Menken's personal life mirrored her role in the program to an extent, because when the show aired she was married to her second husband. Thus, her real-life experience sometimes affected her work on Second Husband. As an example, she told one reporter, "It wasn't until after my second wedding that I realized what I had missed in not wearing a lovely, flowing, white wedding gown." After acknowledging her sentimental nature, she continued: "When my wedding scene ... came into the script, I went out and bought a beautiful wedding gown. And I was married over the air in it. The way I had always wanted to be married in real life. It was beautiful."

The star's stage experience might also have influenced how the program was broadcast. That same article noted, "Broadcasting Second Husband is almost like putting on a regular stage play, with the curtain rising at the beginning of the show and falling at its end, and all the actors taking curtain calls in response to applause."

==Cross-marketing with magazine==
Cross-marketing, in which each of two entities promotes the other's product or service, was used to the mutual benefit of radio programs and magazines in the era of old-time radio. Radio historian Elena Razlogova wrote: "The networks and magazines perfected the cross-marketing common among department stores, newspapers, movies, pulps, slicks and comic strips in this period [the 1930s]. Editors and program producers synchronized print and on-air tie-ins.

Second Husband and Radio and Television Mirror magazine exemplified such cross-marketing. The magazine's January 1940 issue carried the first installment of a serial titled "Second Husband." A headline deck on the story's opening spread introduced the serial as follows: "Beginning in intimate diary form, the vivid story of a young mother who thought it was no crime to love and marry again – based on the popular radio serial of the same name."
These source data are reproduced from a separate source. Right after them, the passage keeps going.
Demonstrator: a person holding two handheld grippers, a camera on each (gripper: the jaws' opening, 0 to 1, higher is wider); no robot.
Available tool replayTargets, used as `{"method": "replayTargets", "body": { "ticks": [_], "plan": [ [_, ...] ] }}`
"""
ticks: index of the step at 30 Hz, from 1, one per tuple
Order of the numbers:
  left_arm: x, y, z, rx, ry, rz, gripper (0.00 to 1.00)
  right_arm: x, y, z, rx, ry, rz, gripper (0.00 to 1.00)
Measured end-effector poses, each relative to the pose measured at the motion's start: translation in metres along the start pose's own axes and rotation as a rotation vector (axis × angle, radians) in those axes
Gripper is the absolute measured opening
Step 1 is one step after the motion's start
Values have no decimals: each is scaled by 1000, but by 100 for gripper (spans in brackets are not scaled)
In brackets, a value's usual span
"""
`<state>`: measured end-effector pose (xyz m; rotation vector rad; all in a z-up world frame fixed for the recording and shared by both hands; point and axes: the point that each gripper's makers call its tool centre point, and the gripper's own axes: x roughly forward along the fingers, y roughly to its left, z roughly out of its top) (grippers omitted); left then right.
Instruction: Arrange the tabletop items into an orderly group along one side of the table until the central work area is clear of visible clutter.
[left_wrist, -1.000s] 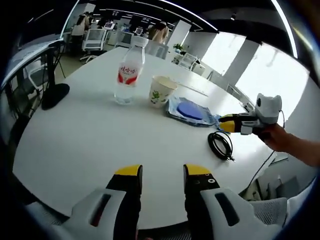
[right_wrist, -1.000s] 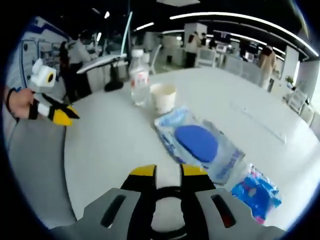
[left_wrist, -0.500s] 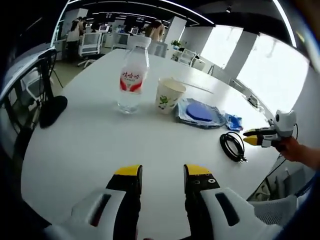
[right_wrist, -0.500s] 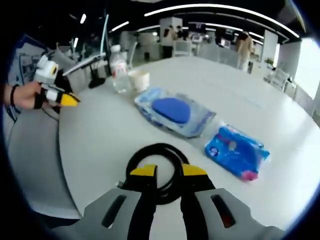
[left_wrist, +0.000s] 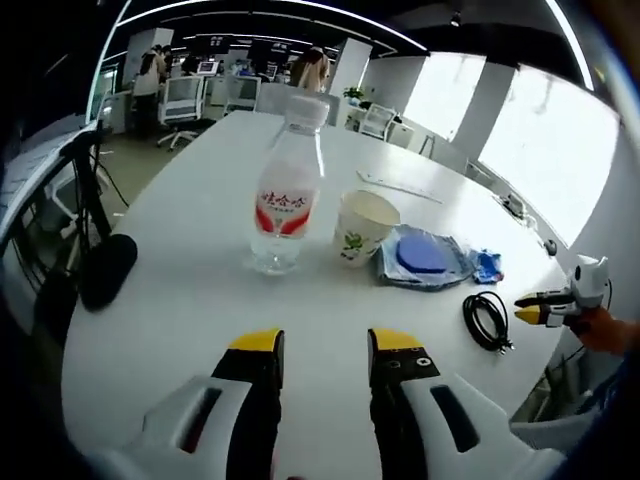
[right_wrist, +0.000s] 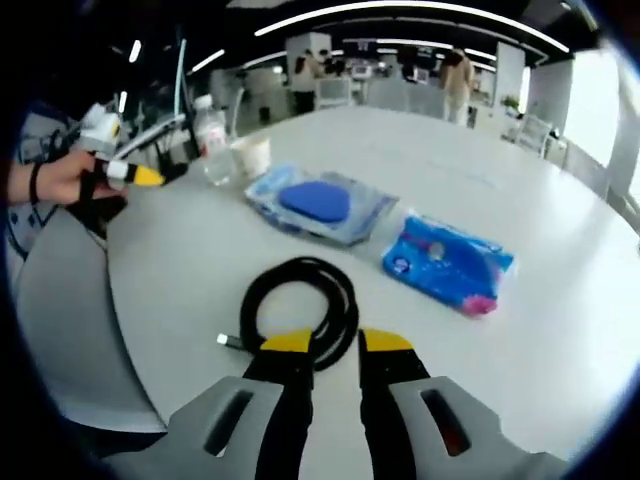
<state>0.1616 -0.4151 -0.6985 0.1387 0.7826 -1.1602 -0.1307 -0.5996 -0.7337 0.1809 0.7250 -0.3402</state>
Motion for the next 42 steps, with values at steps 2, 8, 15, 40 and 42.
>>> {"method": "replayTargets", "body": {
  "ticks": [2,8,15,40,42],
  "plan": [
    [1,0,2,8,3,-1,32,-1,-1,-3,10,3,-7,14],
    [6,3,16,-14,-17,1,32,-4,-8,-4,78,-17,-33,14],
    [16,6,33,-27,-41,11,33,-6,-11,-13,158,-25,-67,15],
    [49,27,84,31,-65,43,37,1,-1,-14,296,-56,-81,15],
    [50,27,84,37,-60,39,37,2,0,-14,297,-54,-82,15]
  ]
}}
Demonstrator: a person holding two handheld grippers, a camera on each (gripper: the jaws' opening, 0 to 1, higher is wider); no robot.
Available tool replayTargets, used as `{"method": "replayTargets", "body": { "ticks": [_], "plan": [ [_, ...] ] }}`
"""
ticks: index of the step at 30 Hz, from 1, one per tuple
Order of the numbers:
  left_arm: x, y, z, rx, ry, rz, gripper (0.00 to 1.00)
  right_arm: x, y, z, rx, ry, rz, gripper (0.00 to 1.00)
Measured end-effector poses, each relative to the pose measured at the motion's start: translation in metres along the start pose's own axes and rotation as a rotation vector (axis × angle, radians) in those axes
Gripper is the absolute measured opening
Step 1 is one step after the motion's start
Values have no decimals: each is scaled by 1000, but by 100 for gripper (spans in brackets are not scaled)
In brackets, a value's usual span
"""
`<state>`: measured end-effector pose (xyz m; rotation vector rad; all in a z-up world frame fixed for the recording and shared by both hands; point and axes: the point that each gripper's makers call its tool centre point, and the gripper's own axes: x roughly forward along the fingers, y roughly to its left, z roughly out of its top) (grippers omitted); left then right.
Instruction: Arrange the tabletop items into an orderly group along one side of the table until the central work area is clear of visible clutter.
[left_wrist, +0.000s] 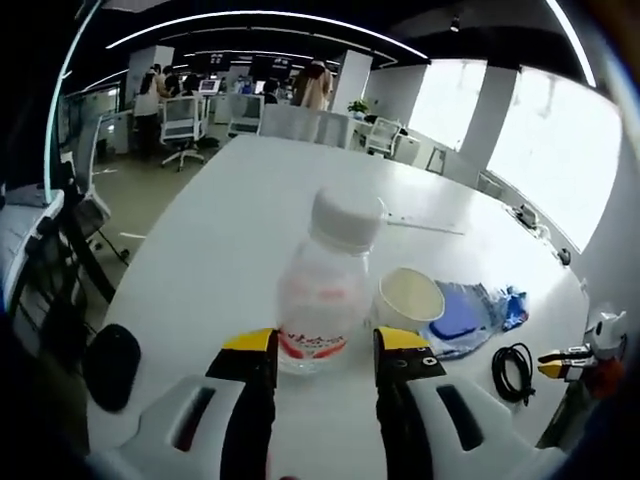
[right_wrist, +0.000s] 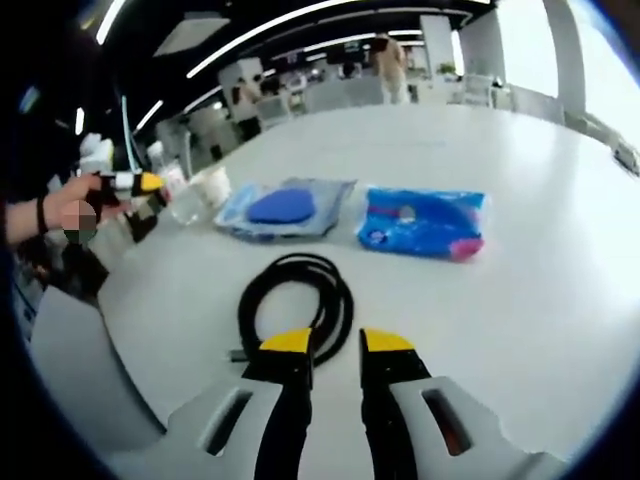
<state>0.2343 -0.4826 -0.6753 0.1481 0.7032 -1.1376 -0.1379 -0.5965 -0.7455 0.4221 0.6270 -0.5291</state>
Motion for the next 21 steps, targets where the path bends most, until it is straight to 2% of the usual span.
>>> {"method": "replayTargets", "body": {
  "ticks": [12,17,21],
  "plan": [
    [9,7,-2,8,24,0,34,13,3,0,67,6,11,16],
    [13,3,-3,4,27,-3,33,18,7,-3,55,19,7,15],
    [18,-5,-4,4,32,-14,29,21,5,-6,65,34,0,13]
  ]
}}
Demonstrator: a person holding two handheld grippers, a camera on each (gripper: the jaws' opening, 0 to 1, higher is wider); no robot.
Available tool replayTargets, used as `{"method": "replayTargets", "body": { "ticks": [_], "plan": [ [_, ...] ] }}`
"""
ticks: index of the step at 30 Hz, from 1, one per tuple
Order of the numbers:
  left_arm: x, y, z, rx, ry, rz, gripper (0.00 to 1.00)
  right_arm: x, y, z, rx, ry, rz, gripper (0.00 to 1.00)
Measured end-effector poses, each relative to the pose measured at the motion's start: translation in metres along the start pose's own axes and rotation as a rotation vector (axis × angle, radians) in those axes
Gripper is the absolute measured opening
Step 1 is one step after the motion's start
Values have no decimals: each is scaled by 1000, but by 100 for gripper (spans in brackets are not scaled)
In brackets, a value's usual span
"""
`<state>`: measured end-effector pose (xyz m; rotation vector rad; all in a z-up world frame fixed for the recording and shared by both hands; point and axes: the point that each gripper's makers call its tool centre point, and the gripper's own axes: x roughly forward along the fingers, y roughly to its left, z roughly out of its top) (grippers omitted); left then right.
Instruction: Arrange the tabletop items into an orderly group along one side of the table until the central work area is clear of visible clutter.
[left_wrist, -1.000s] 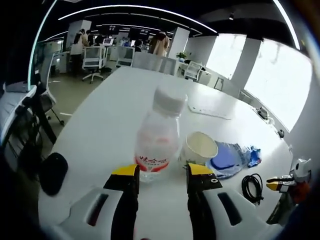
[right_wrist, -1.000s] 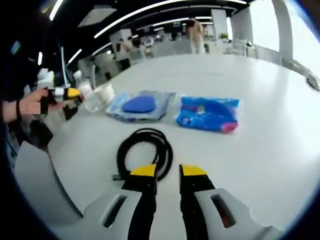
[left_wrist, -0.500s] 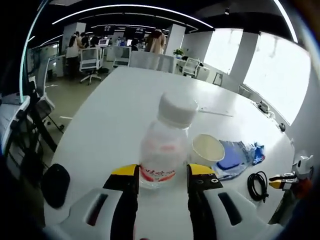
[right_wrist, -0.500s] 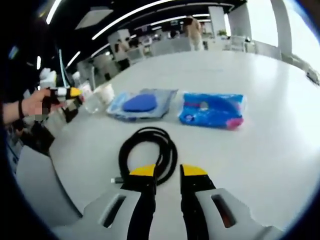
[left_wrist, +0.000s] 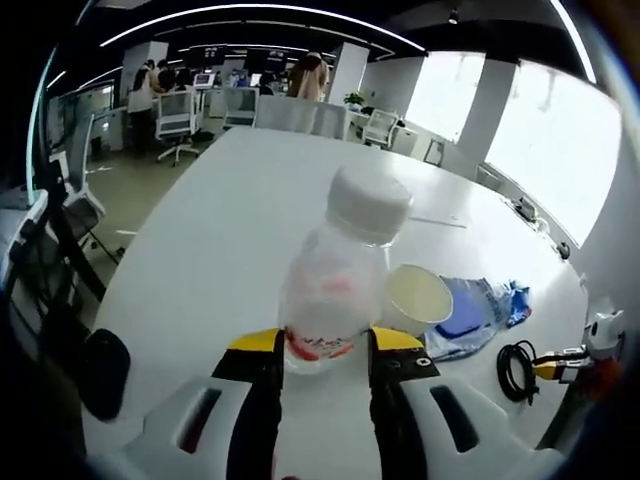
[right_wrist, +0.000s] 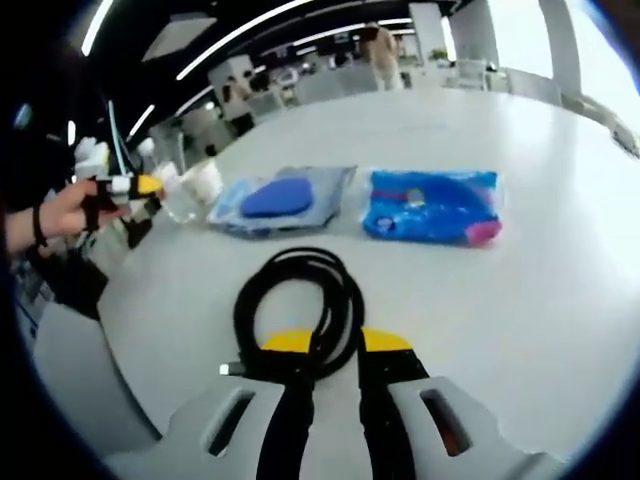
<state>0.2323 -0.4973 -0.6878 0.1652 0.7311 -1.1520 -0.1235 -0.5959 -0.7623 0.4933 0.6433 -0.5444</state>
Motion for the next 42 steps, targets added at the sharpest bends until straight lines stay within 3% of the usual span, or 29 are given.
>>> {"method": "replayTargets", "body": {
  "ticks": [4,17,34,42],
  "plan": [
    [4,-3,1,-25,-6,-2,25,1,-4,2,31,-9,-9,9],
    [12,-7,9,-87,-29,20,42,4,-9,5,52,-11,-40,2],
    [24,-4,18,-146,-57,53,53,8,-31,20,94,-29,-80,0],
    [28,-5,27,-168,-89,65,59,7,-32,14,117,-37,-84,0]
  ]
}}
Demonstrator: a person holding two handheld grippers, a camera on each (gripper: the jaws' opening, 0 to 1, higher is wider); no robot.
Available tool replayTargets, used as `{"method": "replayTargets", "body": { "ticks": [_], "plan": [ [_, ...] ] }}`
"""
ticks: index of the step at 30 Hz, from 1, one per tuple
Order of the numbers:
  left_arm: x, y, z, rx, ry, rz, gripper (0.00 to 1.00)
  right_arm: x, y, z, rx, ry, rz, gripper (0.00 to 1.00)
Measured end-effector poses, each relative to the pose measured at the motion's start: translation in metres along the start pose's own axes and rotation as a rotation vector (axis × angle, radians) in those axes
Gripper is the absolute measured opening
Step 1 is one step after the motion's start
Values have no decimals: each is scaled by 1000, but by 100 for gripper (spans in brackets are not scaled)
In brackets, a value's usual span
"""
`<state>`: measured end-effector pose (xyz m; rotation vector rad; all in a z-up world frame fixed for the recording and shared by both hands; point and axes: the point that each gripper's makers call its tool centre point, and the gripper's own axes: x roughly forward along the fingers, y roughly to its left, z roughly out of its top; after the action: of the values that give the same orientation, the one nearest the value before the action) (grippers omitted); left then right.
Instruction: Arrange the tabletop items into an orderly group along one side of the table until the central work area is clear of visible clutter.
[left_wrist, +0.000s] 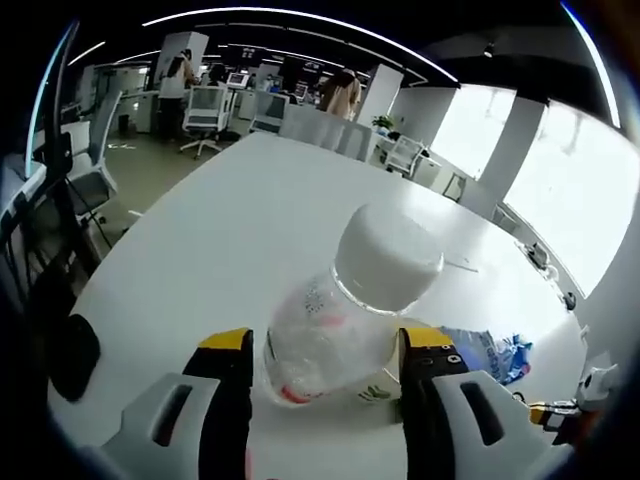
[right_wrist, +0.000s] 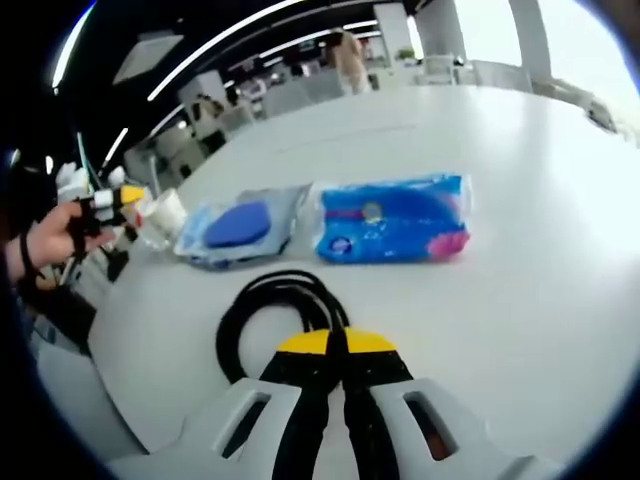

People at the magazine and the program coordinated promotion of efforts related to the tie-ins. Razlogova cited one example, when the magazine printed a full-page portrait of Brenda Cummings that was promoted on the radio show, "giving the listener no opportunity to miss either event." She added, "Thanks to such precisely orchestrated campaigns, radio shows boosted their ratings while fan magazines jacked up their circulation."

==Broadcast schedule==

| Starting Date | Ending Date | Network | Day(s | Length | Sponsor |
|---|---|---|---|---|---|
| April 26, 1936 | April 4, 1937 | NBC Blue | Sunday | 30 minutes | Sterling Drugs* |
| April 21, 1937 | July 28, 1937 | NBC Blue | Wednesday | 30 minutes | Sterling Drugs* |
| August 3, 1937 | April 14, 1942 | CBS | Tuesday | 30 minutes | Sterling Drugs* |
| April 20, 1942 | July 31, 1942 | NBC Blue | Monday-Friday | 15 minutes | sustaining |
| August 3, 1942 | April 26, 1946 | CBS | Monday-Friday | 15 minutes | Sterling Drugs* |

- Sterling's products advertised on Second Husband were primarily Bayer Aspirin, Dr. Lyon's Tooth Powder and Phillips' Milk of Magnesia.

==Cast==
Cast members were as follows:

| Role | Actor/Actress |
|---|---|
| Brenda Cummings | Helen Menken Cathleen Cordell |
| Grant Cummings | Joseph Curtin Richard Waring |
| Milton Brownspun | Ralph Locke |
| Bill Cummings | Carleton Young Ralph Lee Robertson |
| Ben Porter | Jay Jostyn |
| Marion Jennings | Arlene Francis Madaline Belgrad |
| Edwards, the butler | William Podmore |
| Fran Cummings | Janice Gilbert Charita Bauer Mercer McCloud |
| Dick Cummings | Tommy Donnelly Jackie Grimes |
| Louise McPherson | Ethel Wilson |
| Irma Wallace | Joy Hathaway |
| Valerie Welles | Jacqueline De Wit |
| Marcia | Judy Blake |
| Peter | Dick Nelson |
| Dr. Mark Phillips | Vinton Hayworth |

Others in the cast were Lois Hall, James Meighan, Colleen Ward, Virginia Dwyer, Nancy Bashein, John Thomas, Skippy Homeier, Peter Donald and Stefan Schnabel. The orchestra leader was Vic Arden.